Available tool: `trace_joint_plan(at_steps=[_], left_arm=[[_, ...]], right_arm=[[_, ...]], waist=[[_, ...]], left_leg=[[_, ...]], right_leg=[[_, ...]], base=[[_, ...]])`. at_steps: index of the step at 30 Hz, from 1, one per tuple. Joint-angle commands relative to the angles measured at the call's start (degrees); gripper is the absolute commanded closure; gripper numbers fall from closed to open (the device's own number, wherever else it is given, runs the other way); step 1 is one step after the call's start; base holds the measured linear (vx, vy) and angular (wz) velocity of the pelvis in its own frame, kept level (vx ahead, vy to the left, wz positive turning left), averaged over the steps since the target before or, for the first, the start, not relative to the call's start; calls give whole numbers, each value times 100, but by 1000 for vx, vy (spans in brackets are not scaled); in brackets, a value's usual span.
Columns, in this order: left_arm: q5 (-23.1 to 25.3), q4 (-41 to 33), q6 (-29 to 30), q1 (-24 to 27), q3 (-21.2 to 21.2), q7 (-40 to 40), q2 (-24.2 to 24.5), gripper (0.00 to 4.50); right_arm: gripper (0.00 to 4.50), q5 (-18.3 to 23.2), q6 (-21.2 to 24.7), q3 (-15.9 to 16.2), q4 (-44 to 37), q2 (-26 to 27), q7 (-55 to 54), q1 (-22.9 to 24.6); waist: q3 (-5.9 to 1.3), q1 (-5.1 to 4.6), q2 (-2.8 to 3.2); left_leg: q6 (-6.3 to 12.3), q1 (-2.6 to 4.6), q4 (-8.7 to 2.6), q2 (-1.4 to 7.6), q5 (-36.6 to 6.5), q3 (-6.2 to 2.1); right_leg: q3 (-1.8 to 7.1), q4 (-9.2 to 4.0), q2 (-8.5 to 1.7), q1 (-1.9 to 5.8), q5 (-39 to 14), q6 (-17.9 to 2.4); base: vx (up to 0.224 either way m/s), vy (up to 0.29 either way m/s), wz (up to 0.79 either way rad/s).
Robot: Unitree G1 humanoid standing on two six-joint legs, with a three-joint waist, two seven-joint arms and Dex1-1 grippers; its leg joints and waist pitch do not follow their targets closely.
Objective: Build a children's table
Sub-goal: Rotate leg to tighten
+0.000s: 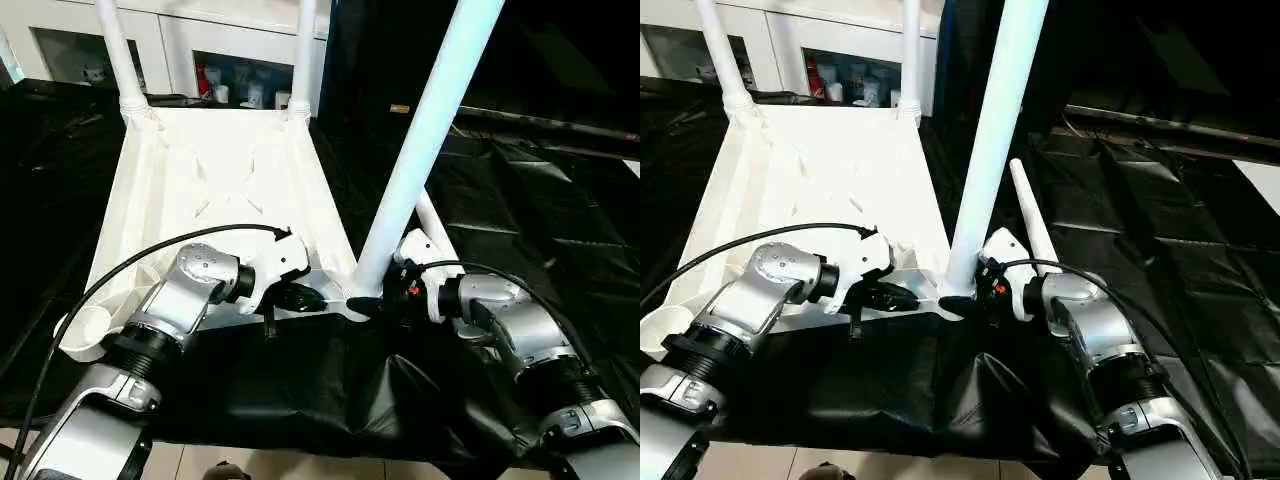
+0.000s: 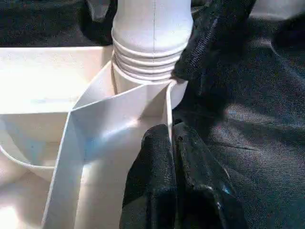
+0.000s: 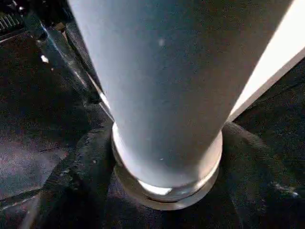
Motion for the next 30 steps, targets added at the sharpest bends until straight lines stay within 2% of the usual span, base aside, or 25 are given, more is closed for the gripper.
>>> trace_joint_plan(at_steps=[1,6,9,10,11,13,14,16,17,18,19,20,21,25,28,30], left_arm=[[-28,-144,37,115,-217,-93,-143,450],[-64,-201,86,191,-173,-34,-154,450],[-30,-96,150,169,-99,229,-256,450],[10,59,192,112,-24,546,-399,450],[34,161,218,73,28,750,-489,450],[107,388,237,-21,91,1125,-646,450],[194,648,269,-133,146,1527,-818,450],[268,974,387,-290,256,2132,-1104,450],[276,1069,434,-340,292,2316,-1211,450],[301,1273,519,-457,357,2741,-1448,450],[314,1365,559,-512,385,2950,-1563,450],[343,1482,587,-586,386,3176,-1719,450],[386,1592,596,-652,382,3363,-1851,450],[533,1834,528,-790,322,3678,-2049,450],[600,2055,425,-921,341,3814,-2059,450],[618,2138,389,-970,359,3838,-2033,450]], right_arm=[[148,19,20,23,8,-7,76,-13],[170,67,58,-21,-103,73,-25,142],[173,148,92,-203,-103,237,-372,213],[174,139,93,-353,8,386,-787,209],[175,120,86,-436,84,480,-1050,201],[175,69,5,-566,259,661,-1542,169],[175,42,-56,-728,466,879,-2101,108],[176,114,-37,-1012,711,1241,-2877,0],[176,155,-31,-1117,797,1377,-3157,-47],[176,232,-42,-1340,979,1674,-3747,-158],[176,265,-53,-1448,1064,1829,-4043,-214],[176,309,-114,-1561,1211,2028,-4404,-316],[176,339,-182,-1639,1337,2193,-4673,-409],[176,192,-423,-1541,1550,2439,-4931,-607],[176,53,-562,-1484,1571,2469,-4851,-667],[176,45,-606,-1516,1568,2452,-4803,-675]], waist=[[-338,7,34],[-345,-3,52],[-348,-18,86],[-334,-32,103],[-331,-37,96],[-318,-64,138],[-316,-85,126],[-317,-123,143],[-321,-129,138],[-331,-135,192],[-320,-157,180],[-331,-169,201],[-335,-176,203],[-355,-184,219],[-359,-179,207],[-357,-167,214]], left_leg=[[-13,110,-402,222,-1350,-90],[-27,116,-401,227,-1328,-92],[-42,121,-394,218,-1301,-84],[-85,116,-411,213,-1462,-88],[-128,127,-421,217,-1541,-96],[-281,156,-430,205,-1911,-119],[-283,148,-431,199,-1987,-112],[-366,159,-434,191,-2168,-145],[-369,161,-436,188,-2185,-155],[-367,166,-437,194,-2190,-168],[-357,152,-439,189,-2195,-154],[-389,170,-436,184,-2239,-161],[-388,155,-447,185,-2244,-168],[-302,126,-451,175,-2106,-153],[-232,113,-444,171,-1961,-137],[-200,114,-441,164,-1913,-129]], right_leg=[[198,-374,-320,219,-982,-1200],[198,-363,-314,218,-910,-1207],[204,-352,-301,213,-753,-1248],[207,-372,-300,202,-951,-1220],[202,-395,-304,201,-1079,-1193],[201,-474,-326,181,-1778,-1027],[209,-501,-331,161,-1942,-971],[200,-536,-335,132,-2341,-834],[191,-545,-332,138,-2420,-812],[194,-559,-346,124,-2422,-804],[202,-567,-330,113,-2396,-793],[196,-555,-321,93,-2371,-805],[188,-557,-313,108,-2287,-784],[189,-522,-282,140,-1693,-798],[190,-492,-269,164,-1405,-854],[194,-495,-276,170,-1400,-857]], base=[[0,0,0],[0,0,0],[0,0,0],[0,0,0],[0,0,0],[0,0,0],[0,0,0],[0,0,0],[0,0,0],[0,0,0],[0,0,0],[0,0,0],[0,0,0],[0,0,0],[0,0,0],[0,0,0]])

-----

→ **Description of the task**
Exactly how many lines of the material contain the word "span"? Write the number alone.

→ **Expected output**
2